TASK OBJECTIVE> Lines holding the string "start": copy each one from the listing below.

INFORMATION PROVIDED>
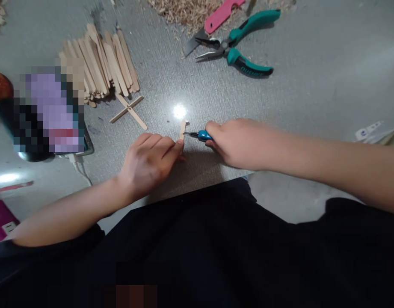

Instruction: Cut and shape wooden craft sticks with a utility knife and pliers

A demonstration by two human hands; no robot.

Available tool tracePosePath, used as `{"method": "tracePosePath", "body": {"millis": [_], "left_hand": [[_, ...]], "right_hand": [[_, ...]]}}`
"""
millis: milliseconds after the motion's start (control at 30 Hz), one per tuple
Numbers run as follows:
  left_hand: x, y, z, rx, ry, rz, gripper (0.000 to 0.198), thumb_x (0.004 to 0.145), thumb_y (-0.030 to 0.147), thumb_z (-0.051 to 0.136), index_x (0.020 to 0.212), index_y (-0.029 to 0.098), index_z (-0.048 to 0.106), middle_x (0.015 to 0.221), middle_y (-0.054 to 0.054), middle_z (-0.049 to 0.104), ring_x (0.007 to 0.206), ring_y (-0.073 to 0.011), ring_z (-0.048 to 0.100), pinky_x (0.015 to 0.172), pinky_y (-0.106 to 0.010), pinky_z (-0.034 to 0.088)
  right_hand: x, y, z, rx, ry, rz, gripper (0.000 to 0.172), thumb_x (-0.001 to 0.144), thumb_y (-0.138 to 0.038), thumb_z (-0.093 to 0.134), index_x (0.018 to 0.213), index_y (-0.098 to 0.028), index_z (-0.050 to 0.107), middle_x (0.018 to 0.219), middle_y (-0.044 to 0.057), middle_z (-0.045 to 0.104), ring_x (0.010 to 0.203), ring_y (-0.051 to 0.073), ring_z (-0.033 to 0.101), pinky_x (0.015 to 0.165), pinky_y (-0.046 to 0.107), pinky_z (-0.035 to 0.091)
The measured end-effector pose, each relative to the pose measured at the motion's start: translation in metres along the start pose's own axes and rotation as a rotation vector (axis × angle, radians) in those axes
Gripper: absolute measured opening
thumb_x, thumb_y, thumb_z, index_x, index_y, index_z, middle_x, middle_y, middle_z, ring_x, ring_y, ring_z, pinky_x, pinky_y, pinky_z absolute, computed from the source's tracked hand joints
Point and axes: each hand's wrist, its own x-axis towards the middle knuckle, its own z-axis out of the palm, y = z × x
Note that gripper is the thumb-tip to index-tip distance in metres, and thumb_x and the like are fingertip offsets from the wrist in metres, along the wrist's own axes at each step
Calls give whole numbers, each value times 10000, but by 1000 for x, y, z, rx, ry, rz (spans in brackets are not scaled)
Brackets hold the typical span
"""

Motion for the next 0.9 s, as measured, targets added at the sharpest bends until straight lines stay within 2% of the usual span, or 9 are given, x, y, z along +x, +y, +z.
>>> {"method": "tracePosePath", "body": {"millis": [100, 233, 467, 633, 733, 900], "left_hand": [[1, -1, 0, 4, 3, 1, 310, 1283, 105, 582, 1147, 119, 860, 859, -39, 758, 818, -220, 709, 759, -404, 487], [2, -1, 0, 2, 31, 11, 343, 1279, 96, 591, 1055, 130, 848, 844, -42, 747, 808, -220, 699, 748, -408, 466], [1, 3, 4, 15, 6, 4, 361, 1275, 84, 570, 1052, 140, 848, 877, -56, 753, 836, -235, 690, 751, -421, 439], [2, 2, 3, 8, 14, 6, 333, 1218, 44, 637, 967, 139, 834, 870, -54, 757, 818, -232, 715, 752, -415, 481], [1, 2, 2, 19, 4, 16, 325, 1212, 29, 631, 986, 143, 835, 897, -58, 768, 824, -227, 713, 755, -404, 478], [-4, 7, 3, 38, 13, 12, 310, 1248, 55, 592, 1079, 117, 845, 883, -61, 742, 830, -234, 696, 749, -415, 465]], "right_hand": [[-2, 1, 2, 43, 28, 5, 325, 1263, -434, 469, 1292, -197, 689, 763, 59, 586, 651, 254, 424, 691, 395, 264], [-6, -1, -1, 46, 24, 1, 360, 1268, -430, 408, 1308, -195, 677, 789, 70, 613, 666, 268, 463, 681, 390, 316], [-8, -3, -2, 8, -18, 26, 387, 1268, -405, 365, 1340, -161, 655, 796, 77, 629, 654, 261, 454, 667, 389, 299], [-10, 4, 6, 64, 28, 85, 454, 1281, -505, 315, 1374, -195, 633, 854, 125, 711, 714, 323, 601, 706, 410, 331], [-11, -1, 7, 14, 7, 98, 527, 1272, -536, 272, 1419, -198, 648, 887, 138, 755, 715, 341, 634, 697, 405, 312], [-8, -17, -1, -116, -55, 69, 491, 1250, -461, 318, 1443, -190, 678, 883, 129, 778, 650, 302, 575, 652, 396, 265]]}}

OUTPUT FOR THIS EXERCISE>
millis: milliseconds after the motion's start (control at 30 Hz), one per tuple
The measured end-effector pose, each relative to the pose measured at the motion's start: translation in metres along the start pose's own axes and rotation as a rotation vector (axis × angle, radians) in those axes

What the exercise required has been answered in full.